Chiunque alla fine lo formerà, si profilano già almeno due impegni immediati per il prossimo governo. Entrambi stanno provocando un ben dissimulato nervosismo in varie capitali d’Europa: il primo riguarda la finanza pubblica a causa del rischio, tutt’altro che tramontato, che a fine maggio da Bruxelles arrivi all’Italia una richiesta di correggere la rotta del deficit entro l’estate; il secondo invece ha esiti anche più difficili da prevedere, perché in gioco c’è il vertice europeo di fine giugno, il più importante da molto tempo, e l’incognita che rappresenta per gli altri Paesi la posizione del prossimo governo italiano.

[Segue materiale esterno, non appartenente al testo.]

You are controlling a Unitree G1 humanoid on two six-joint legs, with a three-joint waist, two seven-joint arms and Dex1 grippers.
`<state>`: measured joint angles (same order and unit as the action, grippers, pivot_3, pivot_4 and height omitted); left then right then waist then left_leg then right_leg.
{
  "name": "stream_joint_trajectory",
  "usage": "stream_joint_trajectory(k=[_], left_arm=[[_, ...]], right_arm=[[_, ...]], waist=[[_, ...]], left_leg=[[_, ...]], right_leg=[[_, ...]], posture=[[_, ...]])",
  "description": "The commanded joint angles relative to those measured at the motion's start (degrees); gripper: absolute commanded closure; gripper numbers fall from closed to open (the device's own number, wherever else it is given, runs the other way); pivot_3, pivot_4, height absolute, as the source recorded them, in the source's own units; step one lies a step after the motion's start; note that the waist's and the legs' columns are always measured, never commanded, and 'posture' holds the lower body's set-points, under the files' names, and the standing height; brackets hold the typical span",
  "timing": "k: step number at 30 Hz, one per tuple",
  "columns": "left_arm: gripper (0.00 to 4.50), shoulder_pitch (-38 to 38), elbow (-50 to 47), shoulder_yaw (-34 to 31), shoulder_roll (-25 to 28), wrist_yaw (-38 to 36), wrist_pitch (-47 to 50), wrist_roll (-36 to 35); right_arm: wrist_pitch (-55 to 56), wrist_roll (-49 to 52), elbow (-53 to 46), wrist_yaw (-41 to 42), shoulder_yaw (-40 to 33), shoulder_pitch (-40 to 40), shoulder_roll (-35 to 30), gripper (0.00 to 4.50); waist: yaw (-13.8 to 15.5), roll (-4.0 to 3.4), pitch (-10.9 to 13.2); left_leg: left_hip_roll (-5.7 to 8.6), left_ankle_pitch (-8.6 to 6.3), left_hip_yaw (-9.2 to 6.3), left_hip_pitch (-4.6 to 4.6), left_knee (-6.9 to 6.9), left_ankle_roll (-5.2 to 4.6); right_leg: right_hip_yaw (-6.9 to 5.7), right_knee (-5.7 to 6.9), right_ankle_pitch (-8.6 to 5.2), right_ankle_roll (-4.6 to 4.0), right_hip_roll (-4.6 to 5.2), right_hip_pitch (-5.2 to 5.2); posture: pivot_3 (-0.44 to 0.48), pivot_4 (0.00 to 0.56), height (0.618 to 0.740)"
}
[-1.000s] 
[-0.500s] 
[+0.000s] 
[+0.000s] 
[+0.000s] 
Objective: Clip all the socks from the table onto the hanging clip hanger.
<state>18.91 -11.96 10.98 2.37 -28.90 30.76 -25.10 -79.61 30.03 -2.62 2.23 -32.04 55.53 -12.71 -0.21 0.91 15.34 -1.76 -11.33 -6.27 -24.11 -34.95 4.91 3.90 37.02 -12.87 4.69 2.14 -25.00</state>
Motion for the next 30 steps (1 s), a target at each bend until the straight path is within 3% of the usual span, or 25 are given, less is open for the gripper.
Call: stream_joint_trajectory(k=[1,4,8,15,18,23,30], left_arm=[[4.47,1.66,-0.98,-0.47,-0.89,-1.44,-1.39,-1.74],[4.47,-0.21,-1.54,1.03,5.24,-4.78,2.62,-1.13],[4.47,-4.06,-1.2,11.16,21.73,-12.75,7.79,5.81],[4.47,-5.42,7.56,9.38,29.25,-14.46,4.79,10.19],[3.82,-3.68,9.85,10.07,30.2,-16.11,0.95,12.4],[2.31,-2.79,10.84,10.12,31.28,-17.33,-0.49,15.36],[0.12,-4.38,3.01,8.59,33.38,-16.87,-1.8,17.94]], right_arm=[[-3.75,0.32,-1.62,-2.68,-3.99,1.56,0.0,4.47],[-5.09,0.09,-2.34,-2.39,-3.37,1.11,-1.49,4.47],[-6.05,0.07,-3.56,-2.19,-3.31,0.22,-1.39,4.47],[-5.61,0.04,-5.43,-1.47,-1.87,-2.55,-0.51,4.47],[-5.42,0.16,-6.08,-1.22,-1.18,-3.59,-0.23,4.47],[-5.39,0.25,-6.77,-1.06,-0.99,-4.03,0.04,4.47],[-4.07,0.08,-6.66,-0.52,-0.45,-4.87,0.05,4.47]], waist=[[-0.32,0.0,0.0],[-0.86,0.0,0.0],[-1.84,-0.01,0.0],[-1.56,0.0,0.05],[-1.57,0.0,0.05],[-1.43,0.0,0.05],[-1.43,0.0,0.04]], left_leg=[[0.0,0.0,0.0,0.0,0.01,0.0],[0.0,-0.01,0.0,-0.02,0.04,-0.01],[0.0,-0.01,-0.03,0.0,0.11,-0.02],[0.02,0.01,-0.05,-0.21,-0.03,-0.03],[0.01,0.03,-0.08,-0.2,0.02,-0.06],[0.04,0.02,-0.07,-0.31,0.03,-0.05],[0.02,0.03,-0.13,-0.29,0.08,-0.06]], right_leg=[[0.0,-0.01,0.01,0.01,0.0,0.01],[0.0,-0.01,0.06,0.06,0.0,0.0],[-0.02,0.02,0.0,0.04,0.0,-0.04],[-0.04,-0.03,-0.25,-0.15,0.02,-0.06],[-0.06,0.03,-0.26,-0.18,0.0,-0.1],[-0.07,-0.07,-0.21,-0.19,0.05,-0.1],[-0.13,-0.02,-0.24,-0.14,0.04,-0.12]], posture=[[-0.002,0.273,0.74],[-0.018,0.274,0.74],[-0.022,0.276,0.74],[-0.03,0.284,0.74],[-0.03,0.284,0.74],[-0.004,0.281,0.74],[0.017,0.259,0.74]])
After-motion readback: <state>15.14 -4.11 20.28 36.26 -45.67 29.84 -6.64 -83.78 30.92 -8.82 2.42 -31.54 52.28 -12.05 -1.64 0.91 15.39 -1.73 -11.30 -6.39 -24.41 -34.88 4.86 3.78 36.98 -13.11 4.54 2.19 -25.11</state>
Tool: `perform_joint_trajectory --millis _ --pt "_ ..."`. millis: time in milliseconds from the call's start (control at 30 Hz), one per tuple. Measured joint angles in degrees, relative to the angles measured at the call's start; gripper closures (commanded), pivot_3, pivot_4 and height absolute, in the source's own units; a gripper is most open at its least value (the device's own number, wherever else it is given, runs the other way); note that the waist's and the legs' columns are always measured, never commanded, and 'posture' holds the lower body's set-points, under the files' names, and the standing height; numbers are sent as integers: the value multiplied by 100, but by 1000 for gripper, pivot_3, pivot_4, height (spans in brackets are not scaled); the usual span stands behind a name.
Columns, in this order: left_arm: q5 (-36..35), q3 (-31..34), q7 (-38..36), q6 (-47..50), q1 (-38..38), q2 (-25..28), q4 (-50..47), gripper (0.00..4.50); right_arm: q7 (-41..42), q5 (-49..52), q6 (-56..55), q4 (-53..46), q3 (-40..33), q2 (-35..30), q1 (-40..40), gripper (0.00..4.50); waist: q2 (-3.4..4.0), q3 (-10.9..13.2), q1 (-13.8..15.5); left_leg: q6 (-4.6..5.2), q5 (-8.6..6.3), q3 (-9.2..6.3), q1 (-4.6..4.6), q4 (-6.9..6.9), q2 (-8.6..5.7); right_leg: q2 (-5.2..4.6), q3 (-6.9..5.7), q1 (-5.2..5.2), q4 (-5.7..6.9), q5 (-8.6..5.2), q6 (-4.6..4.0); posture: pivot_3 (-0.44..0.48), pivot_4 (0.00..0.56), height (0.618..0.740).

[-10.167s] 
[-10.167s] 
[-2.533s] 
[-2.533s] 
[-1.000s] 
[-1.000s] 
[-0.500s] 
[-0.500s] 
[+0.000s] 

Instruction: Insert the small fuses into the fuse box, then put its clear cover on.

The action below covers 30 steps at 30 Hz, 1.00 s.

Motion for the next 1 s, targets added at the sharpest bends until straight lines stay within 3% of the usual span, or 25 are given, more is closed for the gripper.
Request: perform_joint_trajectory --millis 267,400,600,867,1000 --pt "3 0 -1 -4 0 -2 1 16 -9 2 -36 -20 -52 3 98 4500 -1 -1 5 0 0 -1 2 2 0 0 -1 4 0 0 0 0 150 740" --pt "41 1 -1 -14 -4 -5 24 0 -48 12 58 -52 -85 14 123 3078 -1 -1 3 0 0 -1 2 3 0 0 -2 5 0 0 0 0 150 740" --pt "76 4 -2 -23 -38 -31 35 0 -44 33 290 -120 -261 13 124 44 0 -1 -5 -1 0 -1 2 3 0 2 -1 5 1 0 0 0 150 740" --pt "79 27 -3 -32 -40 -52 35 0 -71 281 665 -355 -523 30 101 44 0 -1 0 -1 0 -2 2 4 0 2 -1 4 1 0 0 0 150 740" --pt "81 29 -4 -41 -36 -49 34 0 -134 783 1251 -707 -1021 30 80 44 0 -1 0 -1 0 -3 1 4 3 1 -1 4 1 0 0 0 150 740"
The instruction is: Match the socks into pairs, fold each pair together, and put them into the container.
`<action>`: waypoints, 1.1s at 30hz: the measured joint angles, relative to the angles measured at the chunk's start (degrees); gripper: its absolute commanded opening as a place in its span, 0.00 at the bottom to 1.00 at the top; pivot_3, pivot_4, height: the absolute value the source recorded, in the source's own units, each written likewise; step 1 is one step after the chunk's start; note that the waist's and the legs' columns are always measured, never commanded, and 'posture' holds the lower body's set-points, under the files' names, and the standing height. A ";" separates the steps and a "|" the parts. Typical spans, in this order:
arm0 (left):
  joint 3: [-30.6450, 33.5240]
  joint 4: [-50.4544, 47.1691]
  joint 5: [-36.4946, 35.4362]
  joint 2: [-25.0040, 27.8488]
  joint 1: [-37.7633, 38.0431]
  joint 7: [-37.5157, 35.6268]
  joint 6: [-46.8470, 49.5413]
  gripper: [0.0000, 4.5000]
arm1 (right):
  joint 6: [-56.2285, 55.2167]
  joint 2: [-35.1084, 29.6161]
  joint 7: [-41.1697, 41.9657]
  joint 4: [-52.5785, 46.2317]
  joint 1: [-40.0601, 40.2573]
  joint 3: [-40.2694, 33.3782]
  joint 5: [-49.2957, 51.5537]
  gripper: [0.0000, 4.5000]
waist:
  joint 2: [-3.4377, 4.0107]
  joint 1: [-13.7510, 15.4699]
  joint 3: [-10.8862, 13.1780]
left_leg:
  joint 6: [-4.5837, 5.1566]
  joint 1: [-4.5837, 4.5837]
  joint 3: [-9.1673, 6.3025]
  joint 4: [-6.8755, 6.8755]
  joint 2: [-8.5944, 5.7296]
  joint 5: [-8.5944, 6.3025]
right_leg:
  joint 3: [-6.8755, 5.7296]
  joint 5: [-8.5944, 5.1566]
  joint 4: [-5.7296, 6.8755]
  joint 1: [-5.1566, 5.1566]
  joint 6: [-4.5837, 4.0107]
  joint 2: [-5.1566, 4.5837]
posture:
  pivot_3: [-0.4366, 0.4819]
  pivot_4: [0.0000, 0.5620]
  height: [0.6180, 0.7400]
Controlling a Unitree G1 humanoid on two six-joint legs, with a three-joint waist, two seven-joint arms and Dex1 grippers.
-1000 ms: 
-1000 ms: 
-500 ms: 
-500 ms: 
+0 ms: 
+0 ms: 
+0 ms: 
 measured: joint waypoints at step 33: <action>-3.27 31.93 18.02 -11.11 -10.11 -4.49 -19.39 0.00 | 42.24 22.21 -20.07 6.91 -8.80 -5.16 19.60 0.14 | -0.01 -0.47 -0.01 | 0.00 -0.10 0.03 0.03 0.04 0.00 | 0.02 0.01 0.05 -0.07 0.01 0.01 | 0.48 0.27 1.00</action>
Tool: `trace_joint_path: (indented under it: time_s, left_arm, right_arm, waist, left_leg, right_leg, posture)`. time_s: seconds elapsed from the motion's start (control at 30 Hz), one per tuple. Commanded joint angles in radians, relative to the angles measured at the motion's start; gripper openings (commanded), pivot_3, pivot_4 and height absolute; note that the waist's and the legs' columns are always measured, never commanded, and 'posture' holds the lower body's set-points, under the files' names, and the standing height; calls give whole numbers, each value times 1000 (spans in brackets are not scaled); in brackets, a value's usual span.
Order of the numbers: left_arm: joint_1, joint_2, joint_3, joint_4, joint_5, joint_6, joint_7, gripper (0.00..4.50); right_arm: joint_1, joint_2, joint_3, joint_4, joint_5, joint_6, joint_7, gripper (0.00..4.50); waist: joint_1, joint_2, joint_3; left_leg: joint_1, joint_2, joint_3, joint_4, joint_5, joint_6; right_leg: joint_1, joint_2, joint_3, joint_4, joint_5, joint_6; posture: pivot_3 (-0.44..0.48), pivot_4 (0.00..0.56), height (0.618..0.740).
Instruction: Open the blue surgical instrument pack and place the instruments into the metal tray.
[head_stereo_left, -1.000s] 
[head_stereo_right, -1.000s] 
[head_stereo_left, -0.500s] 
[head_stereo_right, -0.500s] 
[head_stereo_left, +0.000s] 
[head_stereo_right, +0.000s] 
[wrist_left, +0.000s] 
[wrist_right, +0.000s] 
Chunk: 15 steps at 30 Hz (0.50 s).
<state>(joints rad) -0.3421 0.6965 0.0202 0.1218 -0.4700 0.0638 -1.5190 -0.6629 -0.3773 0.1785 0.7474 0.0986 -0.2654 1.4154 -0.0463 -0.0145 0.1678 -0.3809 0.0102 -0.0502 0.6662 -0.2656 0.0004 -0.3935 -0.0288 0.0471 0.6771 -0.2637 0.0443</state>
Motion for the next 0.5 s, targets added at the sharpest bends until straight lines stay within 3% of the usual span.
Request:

Sui conti del 2018 la partita con la Commissione Ue non è affatto chiusa,anche se il governo uscente deve aver sperato che lo fosse. Non conta tanto la revisione al rialzo del deficit dall’1,9% al 2,3% del Pil sul 2017, imposta dall’agenzia europea Eurostat, a causa dei costi del salvataggio delle banche venete. Quello scalino in più di disavanzo riflette una spesa che negli anni prossimi non dovrebbe ripetersi. Ma il quadro di fondo ancora non convince del tutto la Commissione Ue: in autunno era partita una lettera all’Italia per far presente che la riduzione «strutturale» del deficit (cioè al netto degli effetti positivi della ripresa economica e delle misure non ricorrenti) avrebbe dovuto essere dello 0,3% del Pil, ma nella realtà sembra insufficiente di circa 3,5 miliardi.
Quella lettera era parsa la premessa per chiedere un’altra manovra correttiva, come quella del 2017. Ora questa vicenda sta per entrare nel vivo. In disbrigo di affari correnti, il governo di Paolo Gentiloni questo mese si limiterà a rimandare burocraticamente a Bruxelles il suo vecchio piano di finanza pubblica. Poi però la Commissione Ue si aspetta che il nuovo governo, non appena formato, presenti un «Programma di stabilità» (la versione europea del Documento di economia e finanza) che precisi gli obiettivi di deficit e debito sia per i prossimi anni che per il 2018. Qui l’Italia è sul filo. In base alle regole, una richiesta di manovra è evitabile solo se la Commissione Ue giudicasse che Gentiloni ha lasciato ai propri successori (ex) anti-sistema conti così migliorati nel 2017 che non serve rimetterci le mani a metà 2018. Se però così non fosse — la decisione è per fine maggio — allora il primo dossier per il prossimo governo sarà la richiesta di manovra. Anche nella Commissione Ue, però, si capisce che qui in gioco non c’è solo l’ingranaggio delle regole, perché in questo Parlamento italiano non esiste una maggioranza disposta a votare una stretta di bilancio. Tantomeno a esordire con essa. Per questo da Bruxelles inizierà presto un sondaggio sottotraccia fra le cancellerie europee per coglierne l’umore.
La Commissione Ue vuole capire se in Europa prevalgono, verso una nuova maggioranza euroscettica a Roma, diffidenza e intransigenza, oppure cautela per non rischiare una rottura subito. A Parigi non c’è voglia di esacerbare il rapporto con l’Italia e anche Angela Merkel è molto attenta su questo punto. Ma la cancelliera è sottoposta alla pressione dell’ala intransigente nel suo partito, in Germania e fra i piccoli Paesi del Nord. Così l’ombra della manovra correttiva non è dissolta e si allunga sull’altra partita europea imminente: il rischio che un’Italia euroscettica complichi, per ritorsione, qualunque accordo sul governo dell’euro al vertice dei leader a fine giugno.